Bataille d'aranceri

Repérages - Ivrea

Publié par Rémi Brachet

Journal du projet
Arts de rue Arts plastiques Pyrotechnie (qualification C4T1)

Fin février, je pars avec Eva, chef opératrice, repérer plusieurs carnavals. Une semaine de route prévue, et un petit tour d'Europe : Ivrea, Vidracco, Sarreguemines, Châlon-sur-Saône et Bâle. En fait, nous resterons trois jours à Ivrea, carnaval exceptionnel, exemplaire, politique et joyeux, qu'on dirait conçu pour le cinoche. Nous passerons ensuite à la condamnation du prince à Sarreguemines, et abrégerons là les repérages, contents de la trouvaille italienne, par lâcheté aussi : les carnavals sous la pluie, c'est froid et mouillé, et pas que pour la caméra 16mm. Les rushes en 16mm, je les développerai et les montrerai aux enfants. En attendant de les employer dans la fiction que nous tournerons l'année prochaine. NB : les photos de cet article sont des captures d'écran des rushes 16mm.

Ivrea

Fin février approche, alors que j'ai à peine rencontré les enfants. J'aurais aimé avoir un peu de temps pour préparer avec eux mes repérages de carnaval, mais tant pis, mardi gras c'est mardi gras. Et mardi gras, c'est mardi gras partout en Europe : une masse concomitante de parades de fifres, de cavalcades, de bûchers, de kappensitzung, de cortèges aux flambeaux, de bals et de feux d'artifices... Bidouillant sans cesse mon planning de repérages de carnaval à la fin février, rêvant du don d'ubiquité, je trace un parcours européen de repérages. Et découvre, presque par hasard, en farfouillant sur Internet, le carnaval d'Ivrée (Ivrea en italien). Et deux jours avant de m'y rendre, je décide avec Eva, chef opératrice d'y rester un peu plus de temps - il faut dire que la com du carnaval, prévenue tardivement (c'est peu dire) se montre très accueillante.

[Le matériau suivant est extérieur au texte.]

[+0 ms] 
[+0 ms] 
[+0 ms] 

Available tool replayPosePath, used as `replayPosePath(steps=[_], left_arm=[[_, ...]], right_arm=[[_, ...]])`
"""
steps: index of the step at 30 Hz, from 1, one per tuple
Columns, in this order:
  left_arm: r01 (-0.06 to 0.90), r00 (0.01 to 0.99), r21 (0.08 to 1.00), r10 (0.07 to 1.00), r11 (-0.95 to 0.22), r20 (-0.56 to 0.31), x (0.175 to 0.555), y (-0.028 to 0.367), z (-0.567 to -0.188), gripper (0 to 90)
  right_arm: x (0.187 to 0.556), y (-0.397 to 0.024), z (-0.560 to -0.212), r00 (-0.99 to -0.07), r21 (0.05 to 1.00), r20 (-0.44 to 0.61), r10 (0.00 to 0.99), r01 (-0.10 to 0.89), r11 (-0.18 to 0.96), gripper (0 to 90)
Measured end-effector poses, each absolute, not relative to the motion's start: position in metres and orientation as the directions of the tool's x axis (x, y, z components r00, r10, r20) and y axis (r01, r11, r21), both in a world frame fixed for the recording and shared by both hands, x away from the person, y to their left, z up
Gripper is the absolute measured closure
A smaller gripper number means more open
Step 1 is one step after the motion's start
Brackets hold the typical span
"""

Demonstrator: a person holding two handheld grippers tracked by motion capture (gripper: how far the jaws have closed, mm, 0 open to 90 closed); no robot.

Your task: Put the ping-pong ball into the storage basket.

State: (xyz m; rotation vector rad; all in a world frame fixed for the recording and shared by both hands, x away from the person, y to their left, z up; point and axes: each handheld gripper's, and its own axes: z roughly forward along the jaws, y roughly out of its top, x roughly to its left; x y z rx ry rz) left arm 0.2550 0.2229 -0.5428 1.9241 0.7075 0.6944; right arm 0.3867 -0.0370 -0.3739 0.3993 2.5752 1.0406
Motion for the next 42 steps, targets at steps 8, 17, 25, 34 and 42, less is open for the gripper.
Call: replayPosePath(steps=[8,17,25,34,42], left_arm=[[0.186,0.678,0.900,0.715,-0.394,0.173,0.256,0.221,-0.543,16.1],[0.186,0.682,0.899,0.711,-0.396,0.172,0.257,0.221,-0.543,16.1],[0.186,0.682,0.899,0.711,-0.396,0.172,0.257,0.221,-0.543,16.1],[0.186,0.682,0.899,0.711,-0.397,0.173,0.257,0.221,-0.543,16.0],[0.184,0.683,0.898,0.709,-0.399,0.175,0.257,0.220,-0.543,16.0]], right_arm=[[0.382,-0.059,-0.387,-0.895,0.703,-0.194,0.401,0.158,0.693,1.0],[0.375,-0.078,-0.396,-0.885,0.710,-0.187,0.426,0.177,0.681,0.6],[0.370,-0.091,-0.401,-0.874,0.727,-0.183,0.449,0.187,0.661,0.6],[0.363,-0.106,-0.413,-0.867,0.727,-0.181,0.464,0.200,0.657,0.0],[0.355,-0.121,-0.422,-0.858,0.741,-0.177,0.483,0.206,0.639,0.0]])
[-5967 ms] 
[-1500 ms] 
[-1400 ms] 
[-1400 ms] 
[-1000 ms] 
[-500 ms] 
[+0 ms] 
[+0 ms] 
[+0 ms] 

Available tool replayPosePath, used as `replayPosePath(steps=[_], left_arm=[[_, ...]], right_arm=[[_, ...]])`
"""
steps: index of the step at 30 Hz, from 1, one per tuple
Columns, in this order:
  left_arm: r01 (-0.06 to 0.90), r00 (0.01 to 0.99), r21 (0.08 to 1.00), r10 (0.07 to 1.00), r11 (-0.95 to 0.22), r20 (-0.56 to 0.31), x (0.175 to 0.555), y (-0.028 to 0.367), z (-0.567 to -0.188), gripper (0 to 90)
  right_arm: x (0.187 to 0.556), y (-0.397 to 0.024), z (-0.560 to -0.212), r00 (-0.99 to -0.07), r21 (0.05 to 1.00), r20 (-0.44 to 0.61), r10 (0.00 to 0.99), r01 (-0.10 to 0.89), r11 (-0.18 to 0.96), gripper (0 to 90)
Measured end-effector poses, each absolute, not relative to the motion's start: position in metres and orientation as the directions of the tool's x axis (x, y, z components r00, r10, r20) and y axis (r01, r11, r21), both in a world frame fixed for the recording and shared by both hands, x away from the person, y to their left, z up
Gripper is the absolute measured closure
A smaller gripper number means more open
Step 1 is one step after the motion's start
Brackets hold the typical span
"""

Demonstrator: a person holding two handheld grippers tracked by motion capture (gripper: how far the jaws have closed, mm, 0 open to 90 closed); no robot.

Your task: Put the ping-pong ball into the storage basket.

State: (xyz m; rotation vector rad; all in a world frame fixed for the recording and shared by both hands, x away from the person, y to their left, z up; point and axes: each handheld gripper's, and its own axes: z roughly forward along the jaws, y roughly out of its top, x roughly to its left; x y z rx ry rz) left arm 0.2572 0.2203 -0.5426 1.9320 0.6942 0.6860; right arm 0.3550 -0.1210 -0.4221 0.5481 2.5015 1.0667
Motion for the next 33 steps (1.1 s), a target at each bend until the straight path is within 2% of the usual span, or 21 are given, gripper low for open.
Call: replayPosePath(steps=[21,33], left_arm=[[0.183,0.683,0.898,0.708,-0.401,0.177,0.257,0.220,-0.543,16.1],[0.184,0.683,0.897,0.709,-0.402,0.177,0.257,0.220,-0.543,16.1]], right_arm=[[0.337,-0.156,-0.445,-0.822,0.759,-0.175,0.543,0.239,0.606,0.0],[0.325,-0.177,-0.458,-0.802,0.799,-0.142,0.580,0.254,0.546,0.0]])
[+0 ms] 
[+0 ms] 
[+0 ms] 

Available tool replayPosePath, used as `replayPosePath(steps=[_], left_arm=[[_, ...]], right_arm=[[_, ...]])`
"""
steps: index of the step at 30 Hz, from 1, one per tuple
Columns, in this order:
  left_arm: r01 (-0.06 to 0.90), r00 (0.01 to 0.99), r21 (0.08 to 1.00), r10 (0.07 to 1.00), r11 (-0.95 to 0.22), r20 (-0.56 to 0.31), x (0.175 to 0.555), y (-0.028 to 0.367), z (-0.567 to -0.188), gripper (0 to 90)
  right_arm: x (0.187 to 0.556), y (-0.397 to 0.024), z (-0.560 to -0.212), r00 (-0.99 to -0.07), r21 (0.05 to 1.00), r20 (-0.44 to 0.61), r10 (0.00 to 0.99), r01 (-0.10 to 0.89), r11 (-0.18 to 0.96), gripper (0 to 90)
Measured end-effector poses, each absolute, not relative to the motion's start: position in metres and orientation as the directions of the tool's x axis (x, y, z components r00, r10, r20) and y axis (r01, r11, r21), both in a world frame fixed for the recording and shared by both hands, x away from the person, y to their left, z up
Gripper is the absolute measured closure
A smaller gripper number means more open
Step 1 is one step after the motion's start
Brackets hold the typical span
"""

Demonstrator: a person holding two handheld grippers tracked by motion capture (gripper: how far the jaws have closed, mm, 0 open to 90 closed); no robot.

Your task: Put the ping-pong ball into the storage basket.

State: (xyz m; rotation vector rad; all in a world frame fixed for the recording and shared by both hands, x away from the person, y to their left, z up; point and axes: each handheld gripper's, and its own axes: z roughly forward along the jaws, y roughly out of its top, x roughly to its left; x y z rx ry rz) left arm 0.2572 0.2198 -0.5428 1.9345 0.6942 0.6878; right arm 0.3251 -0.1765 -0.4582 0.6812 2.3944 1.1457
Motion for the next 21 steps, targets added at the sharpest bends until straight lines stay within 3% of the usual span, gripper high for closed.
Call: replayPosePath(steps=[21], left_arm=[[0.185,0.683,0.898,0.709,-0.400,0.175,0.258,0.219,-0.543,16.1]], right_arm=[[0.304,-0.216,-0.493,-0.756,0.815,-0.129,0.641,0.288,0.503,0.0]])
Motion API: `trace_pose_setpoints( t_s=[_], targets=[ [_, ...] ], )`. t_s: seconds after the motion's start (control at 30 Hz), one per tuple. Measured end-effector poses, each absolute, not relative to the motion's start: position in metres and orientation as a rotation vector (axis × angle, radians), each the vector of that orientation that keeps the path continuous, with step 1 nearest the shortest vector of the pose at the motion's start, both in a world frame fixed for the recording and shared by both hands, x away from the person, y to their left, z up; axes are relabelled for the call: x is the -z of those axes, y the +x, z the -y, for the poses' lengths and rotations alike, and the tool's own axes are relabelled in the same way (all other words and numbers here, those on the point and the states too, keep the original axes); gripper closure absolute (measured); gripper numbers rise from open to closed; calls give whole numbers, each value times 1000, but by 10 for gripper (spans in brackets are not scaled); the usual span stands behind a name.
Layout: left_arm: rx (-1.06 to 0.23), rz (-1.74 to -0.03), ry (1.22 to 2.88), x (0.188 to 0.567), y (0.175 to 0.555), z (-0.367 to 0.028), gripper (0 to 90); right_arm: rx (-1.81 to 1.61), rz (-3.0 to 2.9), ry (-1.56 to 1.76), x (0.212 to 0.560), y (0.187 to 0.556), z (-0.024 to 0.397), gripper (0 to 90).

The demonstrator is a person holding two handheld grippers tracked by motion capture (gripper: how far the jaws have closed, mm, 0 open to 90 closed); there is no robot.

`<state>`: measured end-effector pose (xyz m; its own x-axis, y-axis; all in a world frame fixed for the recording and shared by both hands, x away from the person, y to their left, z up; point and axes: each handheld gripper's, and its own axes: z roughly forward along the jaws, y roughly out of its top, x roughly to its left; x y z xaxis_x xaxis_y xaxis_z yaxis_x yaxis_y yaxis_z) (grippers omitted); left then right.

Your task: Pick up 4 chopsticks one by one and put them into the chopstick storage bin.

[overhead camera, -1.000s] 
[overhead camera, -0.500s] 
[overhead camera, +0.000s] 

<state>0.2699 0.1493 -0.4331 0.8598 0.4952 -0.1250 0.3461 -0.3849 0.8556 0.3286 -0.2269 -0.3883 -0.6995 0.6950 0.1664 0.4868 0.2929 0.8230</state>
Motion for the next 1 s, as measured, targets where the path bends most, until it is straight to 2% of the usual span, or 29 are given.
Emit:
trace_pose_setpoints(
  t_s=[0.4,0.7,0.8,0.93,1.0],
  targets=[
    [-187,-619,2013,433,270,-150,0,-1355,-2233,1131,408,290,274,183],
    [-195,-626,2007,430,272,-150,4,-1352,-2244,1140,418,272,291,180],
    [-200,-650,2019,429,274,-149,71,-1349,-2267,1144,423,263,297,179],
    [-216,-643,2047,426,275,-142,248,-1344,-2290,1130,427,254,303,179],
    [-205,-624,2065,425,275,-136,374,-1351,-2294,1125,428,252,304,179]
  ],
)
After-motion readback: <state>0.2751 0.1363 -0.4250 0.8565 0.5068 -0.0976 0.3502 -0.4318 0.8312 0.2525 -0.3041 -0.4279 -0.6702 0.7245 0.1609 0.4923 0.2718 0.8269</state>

Bataille d'oranges & Mugnaia

A Ivrea, pendant trois jours, des équipes de lanceurs d'oranges à pied (les aranceri a piedi) affrontent des chars. Il y a un pseudo concours, où sont récompensées les équipes les plus combatives, les mieux déguisées, etc. Mais le principe, c'est une lutte joyeuse et impitoyable, un rejeu d'une révolte populaire où les quartiers, par centaines de participants, se vengent d'équipages seigneuriaux, armurés et casqués. Dès qu'on quitte les masques, on s'applaudit, on chante, on se congratule. Et on communie avec les spectateurs, protégés de la bataille (à peu d'oranges près) par leur bonnets phrygiens rouges, symboles de la révolte et donc gages de neutralité. Soudain, on s'interrompt, on retient les chevaux. On déblaie les oranges pour laisser passer le cortège historique, acclamé. Il y a le Général (très napoléonien, avec tricorne et cocarde), le char des notables bouffis, des enfants à poney représentant les quartiers, et surtout la Mugnaia. "Viva la Mugnaia". Elle est l'héroïne absolue, légendaire, celle qui a refusé le fait du prince et l'a transpercé de son épée. C'est ainsi qu'elle se tient debout sur son char, à la fin du carnaval, face à la foule amassée, alors qu'on fait brûler le mât de la place de l'hôtel de ville. Et elle doit brandir son épée, sans faiblir, sans faillir, tant que le mât n'est pas entièrement consumé. (Cette année, la Mugnaia avait des "petits muscles", comme disait notre voisine de bûcher, mécontente de la performance de l'élue. Et elle manquait de "grâce". Malheur à celle qui ternit la belle image de la fête...)    

La Mugnaia
La Mugnaia

Repenser le projet

La région d'Ivrea, c'est aussi celle d'Olivetti, entreprise de machines à écrire, puis d'ordinateurs, qui s'est effondrée à la fin des années 90, avant de renaître, telle un phénix, dans les télécoms (en réalisant notamment une OPA à la hussarde sur Telecom Italia). Un phénix déplumé : le bassin d'emplois industriel ayant été sacrifié dans la manœuvre. Je commence à entrevoir mon histoire, à la conjonction du passé économique de la région et de la symbolique du carnaval (le peuple à pied, sans protection, face aux chars casqués et surprotégés). Dès lors, je réoriente l'atelier avec les enfants - cap sur Ivrea.